▶ Task objective
Beginning with the first line below, please restate each line exactly, down to and including the line containing "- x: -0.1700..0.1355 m".
BEGIN
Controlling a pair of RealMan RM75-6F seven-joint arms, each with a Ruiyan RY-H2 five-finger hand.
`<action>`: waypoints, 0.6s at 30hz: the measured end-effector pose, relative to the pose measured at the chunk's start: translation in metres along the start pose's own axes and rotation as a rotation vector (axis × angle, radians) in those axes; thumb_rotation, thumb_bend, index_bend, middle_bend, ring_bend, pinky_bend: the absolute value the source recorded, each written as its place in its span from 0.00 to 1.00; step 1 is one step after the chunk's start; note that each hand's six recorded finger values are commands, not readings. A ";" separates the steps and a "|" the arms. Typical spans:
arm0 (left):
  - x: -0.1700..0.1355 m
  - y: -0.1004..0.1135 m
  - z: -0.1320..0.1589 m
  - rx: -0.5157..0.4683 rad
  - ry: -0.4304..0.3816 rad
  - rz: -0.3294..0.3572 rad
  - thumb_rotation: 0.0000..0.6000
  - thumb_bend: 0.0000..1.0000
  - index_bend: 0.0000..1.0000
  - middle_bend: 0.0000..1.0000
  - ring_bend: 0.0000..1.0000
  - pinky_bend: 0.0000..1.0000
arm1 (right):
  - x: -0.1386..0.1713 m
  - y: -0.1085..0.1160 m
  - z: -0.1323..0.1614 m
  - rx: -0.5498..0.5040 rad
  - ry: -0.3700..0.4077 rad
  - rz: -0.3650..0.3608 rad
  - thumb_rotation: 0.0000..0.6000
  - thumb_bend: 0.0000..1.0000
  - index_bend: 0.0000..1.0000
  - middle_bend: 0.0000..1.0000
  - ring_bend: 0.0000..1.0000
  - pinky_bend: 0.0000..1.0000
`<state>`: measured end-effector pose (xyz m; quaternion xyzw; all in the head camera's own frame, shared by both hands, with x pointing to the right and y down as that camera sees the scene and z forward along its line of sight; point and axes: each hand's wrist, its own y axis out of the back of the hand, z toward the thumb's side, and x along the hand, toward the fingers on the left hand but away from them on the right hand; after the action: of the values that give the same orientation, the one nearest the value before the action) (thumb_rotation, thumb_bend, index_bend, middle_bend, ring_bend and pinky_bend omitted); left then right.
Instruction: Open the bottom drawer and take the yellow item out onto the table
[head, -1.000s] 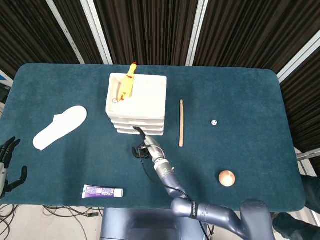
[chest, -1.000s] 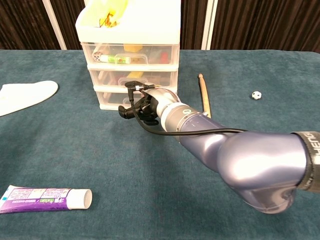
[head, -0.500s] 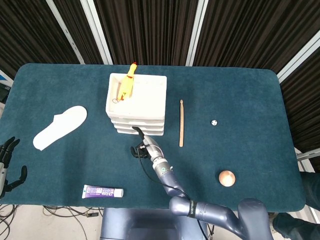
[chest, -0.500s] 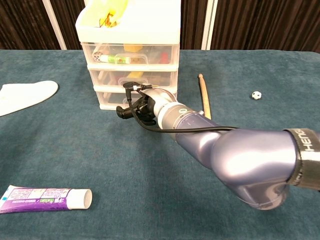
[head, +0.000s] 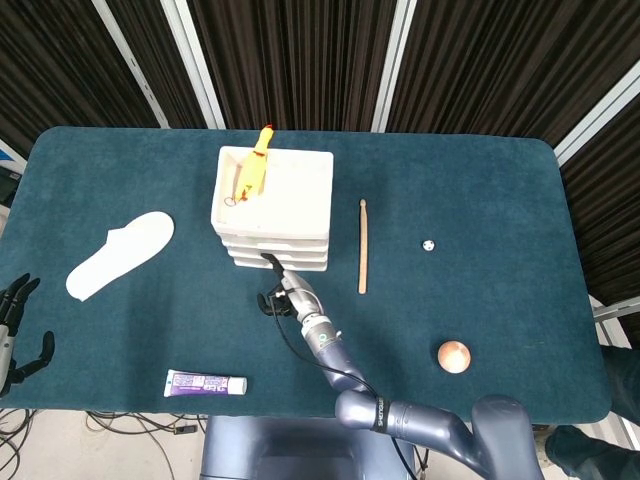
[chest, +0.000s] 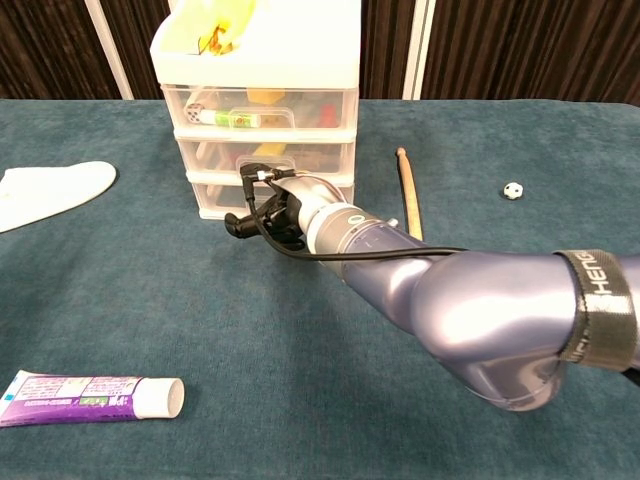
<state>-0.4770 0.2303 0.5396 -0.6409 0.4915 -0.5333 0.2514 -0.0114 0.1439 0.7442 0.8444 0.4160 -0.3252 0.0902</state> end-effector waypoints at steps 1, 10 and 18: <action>0.000 0.000 0.000 0.000 0.000 0.000 1.00 0.51 0.02 0.00 0.00 0.00 | 0.000 -0.001 0.000 0.001 0.001 0.002 1.00 0.56 0.08 1.00 1.00 1.00; 0.000 0.001 -0.001 -0.001 0.003 0.002 1.00 0.51 0.02 0.00 0.00 0.00 | -0.002 -0.003 0.003 0.006 0.005 0.008 1.00 0.56 0.13 1.00 1.00 1.00; 0.000 0.000 -0.001 0.001 0.004 0.000 1.00 0.51 0.02 0.00 0.00 0.00 | 0.001 -0.006 0.001 0.015 0.009 0.034 1.00 0.56 0.17 1.00 1.00 1.00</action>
<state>-0.4776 0.2302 0.5398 -0.6398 0.4919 -0.5347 0.2508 -0.0160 0.1482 0.7437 0.8535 0.3993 -0.3232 0.0875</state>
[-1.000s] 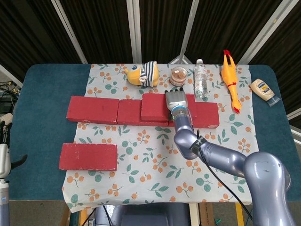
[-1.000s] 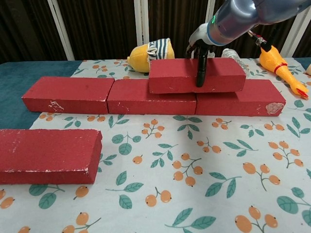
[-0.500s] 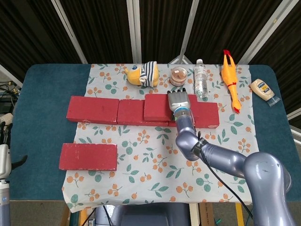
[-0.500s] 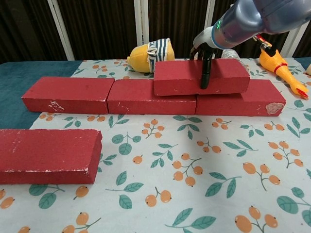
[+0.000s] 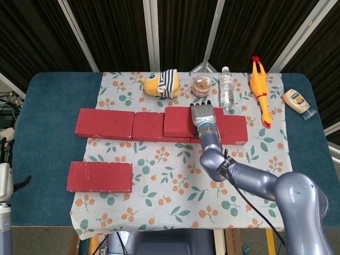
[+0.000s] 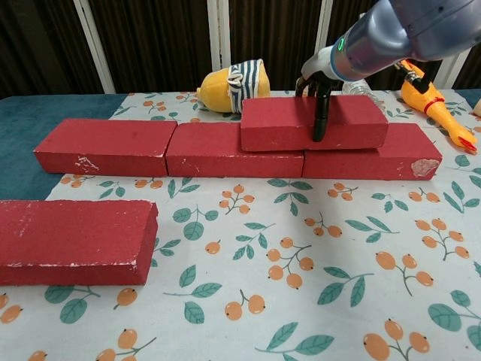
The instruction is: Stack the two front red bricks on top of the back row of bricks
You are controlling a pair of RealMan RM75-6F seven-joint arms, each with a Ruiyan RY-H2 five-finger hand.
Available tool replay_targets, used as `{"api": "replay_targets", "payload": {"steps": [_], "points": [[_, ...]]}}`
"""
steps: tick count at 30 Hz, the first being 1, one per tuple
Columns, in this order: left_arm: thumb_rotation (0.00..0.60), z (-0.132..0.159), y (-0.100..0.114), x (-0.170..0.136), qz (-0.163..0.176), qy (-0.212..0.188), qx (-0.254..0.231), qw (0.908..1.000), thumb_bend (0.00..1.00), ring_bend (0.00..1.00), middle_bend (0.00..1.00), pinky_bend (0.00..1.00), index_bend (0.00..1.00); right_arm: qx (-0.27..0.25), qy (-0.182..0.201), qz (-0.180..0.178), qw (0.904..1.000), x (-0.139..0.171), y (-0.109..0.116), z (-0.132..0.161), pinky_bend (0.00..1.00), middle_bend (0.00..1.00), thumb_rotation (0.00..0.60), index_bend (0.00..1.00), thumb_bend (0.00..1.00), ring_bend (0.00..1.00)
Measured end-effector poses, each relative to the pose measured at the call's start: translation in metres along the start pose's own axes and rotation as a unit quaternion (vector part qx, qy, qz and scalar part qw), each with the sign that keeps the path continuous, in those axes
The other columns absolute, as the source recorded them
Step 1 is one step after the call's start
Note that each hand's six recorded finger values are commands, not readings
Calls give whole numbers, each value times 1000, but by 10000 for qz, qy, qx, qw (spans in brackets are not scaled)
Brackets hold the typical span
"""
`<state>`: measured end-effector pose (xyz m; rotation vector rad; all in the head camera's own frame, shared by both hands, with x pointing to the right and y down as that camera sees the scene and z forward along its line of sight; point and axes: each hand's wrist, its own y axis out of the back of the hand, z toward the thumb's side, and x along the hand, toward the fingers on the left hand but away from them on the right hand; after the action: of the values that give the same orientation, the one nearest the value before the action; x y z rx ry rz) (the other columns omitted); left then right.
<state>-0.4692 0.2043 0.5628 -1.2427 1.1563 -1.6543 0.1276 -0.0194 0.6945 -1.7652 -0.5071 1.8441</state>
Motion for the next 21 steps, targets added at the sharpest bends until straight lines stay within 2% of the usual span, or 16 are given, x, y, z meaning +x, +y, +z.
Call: {"api": "replay_targets", "payload": {"steps": [16,21], "points": [[600,1,0,0,10,-1,7,10000,0,0,0,164,0,-118,14,8,9999,-2,-7,-4,0,261,600,202,106,113],[600,1,-1,0,-6,-8,22,10000,0,0,0,164,1,-163,33,3,9999,-1,-6,-5,0,195,600,185,106,51]]}}
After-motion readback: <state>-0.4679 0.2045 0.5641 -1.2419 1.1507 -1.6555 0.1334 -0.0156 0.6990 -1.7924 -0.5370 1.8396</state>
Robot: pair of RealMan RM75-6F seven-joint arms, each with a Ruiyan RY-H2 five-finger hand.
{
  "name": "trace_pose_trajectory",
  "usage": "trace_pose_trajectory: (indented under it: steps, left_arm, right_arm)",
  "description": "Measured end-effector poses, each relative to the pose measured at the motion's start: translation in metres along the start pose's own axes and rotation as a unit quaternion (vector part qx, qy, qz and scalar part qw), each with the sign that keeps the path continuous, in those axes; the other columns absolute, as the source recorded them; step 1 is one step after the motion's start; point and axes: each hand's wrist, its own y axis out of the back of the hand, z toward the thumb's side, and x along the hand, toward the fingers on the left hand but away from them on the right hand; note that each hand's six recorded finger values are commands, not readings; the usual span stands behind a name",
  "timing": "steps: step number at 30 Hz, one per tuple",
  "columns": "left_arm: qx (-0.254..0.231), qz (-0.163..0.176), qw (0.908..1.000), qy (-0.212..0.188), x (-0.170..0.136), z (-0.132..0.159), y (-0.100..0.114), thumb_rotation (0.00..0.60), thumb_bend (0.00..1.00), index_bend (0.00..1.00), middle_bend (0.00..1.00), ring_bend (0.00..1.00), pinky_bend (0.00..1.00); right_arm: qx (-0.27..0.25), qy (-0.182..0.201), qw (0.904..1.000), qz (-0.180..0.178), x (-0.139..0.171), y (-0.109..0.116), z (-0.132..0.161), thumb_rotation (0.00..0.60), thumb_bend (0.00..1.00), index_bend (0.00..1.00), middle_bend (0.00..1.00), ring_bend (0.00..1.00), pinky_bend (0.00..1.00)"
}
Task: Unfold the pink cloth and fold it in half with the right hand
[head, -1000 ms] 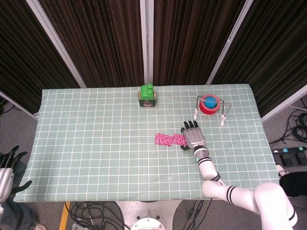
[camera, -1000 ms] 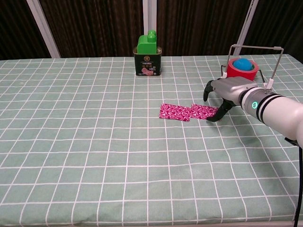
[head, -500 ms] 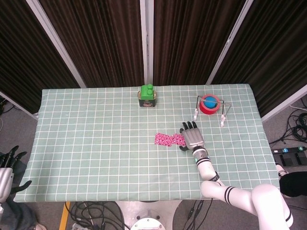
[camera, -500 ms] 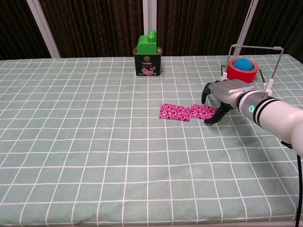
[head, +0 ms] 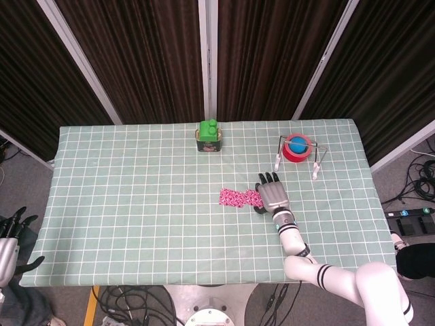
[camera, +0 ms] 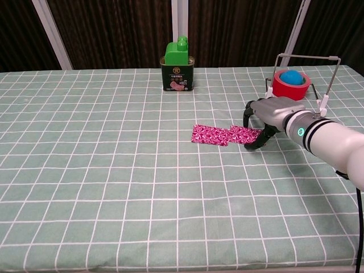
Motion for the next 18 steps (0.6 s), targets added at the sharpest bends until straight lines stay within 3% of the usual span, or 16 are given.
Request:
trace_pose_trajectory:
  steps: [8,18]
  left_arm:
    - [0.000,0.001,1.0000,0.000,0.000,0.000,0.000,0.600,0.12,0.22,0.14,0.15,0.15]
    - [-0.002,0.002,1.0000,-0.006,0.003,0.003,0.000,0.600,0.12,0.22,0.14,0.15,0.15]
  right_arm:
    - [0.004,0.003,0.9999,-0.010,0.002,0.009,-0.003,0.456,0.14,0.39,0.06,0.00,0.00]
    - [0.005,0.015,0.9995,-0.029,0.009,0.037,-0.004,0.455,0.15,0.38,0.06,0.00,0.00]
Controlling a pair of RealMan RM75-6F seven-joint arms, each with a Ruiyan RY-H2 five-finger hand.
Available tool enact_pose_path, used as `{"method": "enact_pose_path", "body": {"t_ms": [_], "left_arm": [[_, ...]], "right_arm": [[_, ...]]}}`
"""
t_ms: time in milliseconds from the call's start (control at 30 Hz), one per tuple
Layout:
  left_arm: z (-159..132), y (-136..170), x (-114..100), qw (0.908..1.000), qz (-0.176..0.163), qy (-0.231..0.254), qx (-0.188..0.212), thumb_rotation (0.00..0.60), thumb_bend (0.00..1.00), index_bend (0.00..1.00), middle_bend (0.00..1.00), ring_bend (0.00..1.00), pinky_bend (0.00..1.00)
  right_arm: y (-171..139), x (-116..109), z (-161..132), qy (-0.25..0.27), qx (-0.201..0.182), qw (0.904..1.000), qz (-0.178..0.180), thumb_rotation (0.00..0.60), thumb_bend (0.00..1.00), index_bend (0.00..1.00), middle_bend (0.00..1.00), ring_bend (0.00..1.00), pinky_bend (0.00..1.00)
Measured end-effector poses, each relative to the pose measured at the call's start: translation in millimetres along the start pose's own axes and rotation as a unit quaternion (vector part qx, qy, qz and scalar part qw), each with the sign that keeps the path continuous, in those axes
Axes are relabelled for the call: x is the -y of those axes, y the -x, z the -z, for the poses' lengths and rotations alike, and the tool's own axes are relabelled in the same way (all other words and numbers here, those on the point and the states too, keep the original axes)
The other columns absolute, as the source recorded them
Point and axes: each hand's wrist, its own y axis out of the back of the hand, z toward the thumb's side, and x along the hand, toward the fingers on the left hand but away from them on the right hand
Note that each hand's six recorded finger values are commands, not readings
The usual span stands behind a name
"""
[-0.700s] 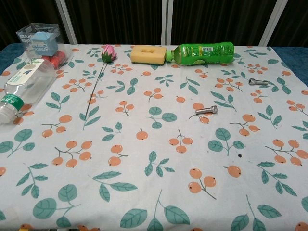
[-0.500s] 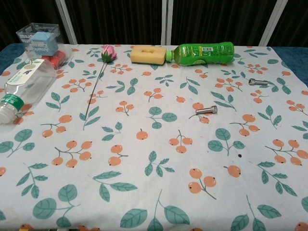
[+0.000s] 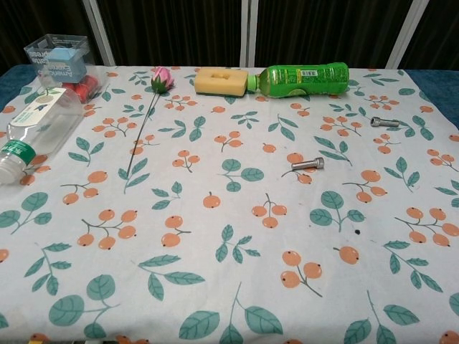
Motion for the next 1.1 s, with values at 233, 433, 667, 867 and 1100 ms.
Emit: {"method": "enact_pose_path", "body": {"t_ms": [233,433,667,867,1100], "left_arm": [[2,0,3,1.0,0.006,0.003,-0.006,0.6,0.0,0.15,0.09,0.0,0.0],[2,-3,6,0.9999,0.012,0.003,-0.006,0.6,0.0,0.15,0.09,0.0,0.0],[2,-4,6,0.9999,0.013,0.001,-0.006,0.6,0.0,0.15,0.09,0.0,0.0],[3,-4,8,0.9998,0.016,0.001,-0.008,0.6,0.0,0.15,0.09,0.0,0.0],[5,-3,8,0.9998,0.017,0.003,-0.013,0.6,0.0,0.15,0.09,0.0,0.0]], "right_arm": [[65,30,-12,-0.068,0.016,0.9971,-0.03,0.6,0.2,0.34,0.24,0.05,0.03],[94,56,-13,-0.089,0.035,0.994,-0.053,0.6,0.26,0.39,0.24,0.05,0.03],[111,84,-20,-0.095,0.043,0.9918,-0.074,0.6,0.28,0.42,0.24,0.05,0.02],[123,99,-24,-0.104,0.047,0.9898,-0.086,0.6,0.28,0.43,0.24,0.05,0.0],[131,105,-30,-0.091,0.048,0.9906,-0.09,0.6,0.3,0.46,0.24,0.05,0.0]]}}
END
▶ Task result
Controlling a pair of RealMan RM75-6F seven-joint arms, each with a Ruiyan RY-H2 five-finger hand.
`<action>`: waypoints, 0.6s at 30hz: the measured end-effector pose, relative to the pose measured at the chunk's start: translation in metres along the start pose's own axes and rotation as a rotation vector (axis × angle, radians) in those axes; thumb_rotation, thumb_bend, index_bend, middle_bend, ring_bend, pinky_bend: the absolute value the source recorded, each written as its place in its span from 0.00 to 1.00; step 1 is one step after the chunk's start; note that each hand's six recorded finger values are commands, not readings. A ";" separates the steps and a "|" the arms. Typical spans:
arm0 (left):
  - x: -0.1700..0.1355 m

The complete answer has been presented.